#### [WORK TO COMPLETE]
Every line in the data below that includes "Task" belongs in the answer, copied as it stands.

----

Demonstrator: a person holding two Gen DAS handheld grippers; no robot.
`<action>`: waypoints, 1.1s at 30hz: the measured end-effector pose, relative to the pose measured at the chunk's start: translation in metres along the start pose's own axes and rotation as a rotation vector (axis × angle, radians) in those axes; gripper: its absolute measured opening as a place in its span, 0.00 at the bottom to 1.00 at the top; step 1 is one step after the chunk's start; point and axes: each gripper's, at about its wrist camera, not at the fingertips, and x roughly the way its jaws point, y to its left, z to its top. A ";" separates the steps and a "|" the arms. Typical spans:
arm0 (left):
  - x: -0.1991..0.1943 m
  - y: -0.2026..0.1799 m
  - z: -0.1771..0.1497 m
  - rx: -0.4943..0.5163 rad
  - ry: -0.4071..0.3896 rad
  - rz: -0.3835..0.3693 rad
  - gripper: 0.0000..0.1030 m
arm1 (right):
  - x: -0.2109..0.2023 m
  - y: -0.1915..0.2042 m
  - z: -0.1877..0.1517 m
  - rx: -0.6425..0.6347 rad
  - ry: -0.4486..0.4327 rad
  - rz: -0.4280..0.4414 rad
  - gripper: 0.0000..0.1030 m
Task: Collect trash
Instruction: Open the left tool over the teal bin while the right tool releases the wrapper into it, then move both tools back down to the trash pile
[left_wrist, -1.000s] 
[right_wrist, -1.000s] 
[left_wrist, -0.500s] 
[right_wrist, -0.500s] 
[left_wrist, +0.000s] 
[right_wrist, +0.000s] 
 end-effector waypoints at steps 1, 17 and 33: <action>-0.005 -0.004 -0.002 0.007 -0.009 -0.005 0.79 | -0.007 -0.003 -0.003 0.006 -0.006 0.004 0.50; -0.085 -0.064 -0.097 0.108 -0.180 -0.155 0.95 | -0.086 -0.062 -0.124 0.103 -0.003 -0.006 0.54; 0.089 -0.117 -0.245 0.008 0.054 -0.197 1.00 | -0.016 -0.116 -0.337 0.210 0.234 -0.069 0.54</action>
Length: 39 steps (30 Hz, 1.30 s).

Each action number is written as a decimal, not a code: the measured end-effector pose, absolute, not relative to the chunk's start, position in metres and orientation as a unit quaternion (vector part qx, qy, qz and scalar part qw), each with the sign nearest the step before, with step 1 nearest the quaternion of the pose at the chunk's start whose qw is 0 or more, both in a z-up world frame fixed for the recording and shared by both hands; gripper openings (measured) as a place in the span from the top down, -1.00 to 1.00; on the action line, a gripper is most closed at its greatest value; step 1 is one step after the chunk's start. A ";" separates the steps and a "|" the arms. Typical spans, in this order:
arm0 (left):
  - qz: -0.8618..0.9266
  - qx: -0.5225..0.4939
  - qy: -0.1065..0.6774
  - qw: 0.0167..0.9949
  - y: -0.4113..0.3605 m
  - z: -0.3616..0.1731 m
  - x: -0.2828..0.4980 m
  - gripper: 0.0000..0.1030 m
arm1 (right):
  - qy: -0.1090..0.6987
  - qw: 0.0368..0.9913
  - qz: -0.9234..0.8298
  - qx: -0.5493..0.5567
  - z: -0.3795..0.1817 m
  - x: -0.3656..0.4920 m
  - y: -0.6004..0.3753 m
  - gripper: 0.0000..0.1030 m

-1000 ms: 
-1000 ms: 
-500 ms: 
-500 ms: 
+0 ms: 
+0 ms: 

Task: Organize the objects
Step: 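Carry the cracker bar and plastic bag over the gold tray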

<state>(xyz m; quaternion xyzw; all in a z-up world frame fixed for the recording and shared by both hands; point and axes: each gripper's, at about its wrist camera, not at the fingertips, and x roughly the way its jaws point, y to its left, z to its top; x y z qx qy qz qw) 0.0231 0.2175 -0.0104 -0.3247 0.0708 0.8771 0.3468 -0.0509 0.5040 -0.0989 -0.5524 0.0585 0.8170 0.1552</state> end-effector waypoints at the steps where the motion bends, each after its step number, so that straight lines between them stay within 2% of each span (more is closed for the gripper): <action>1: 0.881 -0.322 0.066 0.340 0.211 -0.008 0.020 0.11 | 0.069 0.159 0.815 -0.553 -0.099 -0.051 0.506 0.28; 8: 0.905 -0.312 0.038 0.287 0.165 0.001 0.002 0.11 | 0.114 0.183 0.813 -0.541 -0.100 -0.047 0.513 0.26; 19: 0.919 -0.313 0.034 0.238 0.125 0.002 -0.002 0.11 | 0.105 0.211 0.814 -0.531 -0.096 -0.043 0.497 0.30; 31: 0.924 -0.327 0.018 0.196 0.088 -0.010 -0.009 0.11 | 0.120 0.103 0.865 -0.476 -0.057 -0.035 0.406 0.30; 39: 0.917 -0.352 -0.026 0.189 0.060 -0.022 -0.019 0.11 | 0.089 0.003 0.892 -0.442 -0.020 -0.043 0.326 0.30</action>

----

#### [RESPONSE BOX]
Task: Collect trash
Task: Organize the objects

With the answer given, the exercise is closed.